Dallas Area Rapid Transit to Increase Security with Cameras

Dallas Area Rapid Transit to Increase Security with Cameras

Safety advocates of Dallas are glad to hear that the largest transit agency in North Texas, the Dallas Area Rapid Transit, will be getting security cameras on board the trains. And it’s going one step further; all the cameras within the transit system are being installed with facial-recognition software.

The DART units will start seeing the installation of these cameras this summer. That’s when the agency will have finished the pilot software that will be used not only to recognize the faces of those aboard the transit unit, but also will monitor train capacity and will alert law enforcement when a wanted person is on a DART.

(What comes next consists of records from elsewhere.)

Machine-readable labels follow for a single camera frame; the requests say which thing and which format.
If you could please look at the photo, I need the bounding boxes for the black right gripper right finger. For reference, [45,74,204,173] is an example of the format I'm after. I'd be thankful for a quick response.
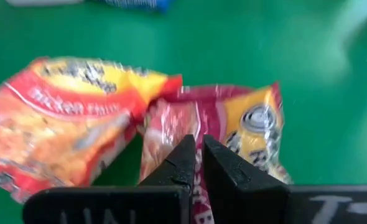
[203,134,367,224]

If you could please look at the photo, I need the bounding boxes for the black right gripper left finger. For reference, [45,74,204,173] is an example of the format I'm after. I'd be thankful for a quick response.
[23,134,197,224]

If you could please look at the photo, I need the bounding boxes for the red roast beef ramen packet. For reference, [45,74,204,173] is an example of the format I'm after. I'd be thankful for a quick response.
[137,82,294,224]

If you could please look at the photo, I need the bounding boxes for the orange chicken ramen packet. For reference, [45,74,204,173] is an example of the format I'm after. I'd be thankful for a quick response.
[0,55,184,205]

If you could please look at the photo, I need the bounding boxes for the blue soy sauce ramen packet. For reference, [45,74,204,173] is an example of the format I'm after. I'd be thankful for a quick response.
[91,0,175,14]

Officials want to be sensitive to those who are afraid their privacy is being invaded. The software won’t be checking faces against existing law enforcement databases, driver’s license records or anything of the like. It will only be cross checking pictures that DART itself has uploaded to its database.

While DART officials haven’t specifically mentioned who they are looking out for, DART police chief James Spiller said the software will most likely be used when a law enforcement agency sends out alerts of missing or wanted persons.

The technology also has the ability to notify police when people board the trains that are frequent fair evaders or have been banned from a bus route or a train system in the past. It still hasn’t been decided if the software will be used that way, however.

All of the agency’s buses have cameras, and so do the stations at which the trains stop. The agency is making it clear that their intention is to add extra security to the riders by adding cameras to the trains. The agency is spending $4.8 million to outfit 48 of its 163 train cars this year and all trains should be outfitted with cameras by 2018.

About the Author

Sydny Shepard is the Executive Editor of Campus Security & Life Safety.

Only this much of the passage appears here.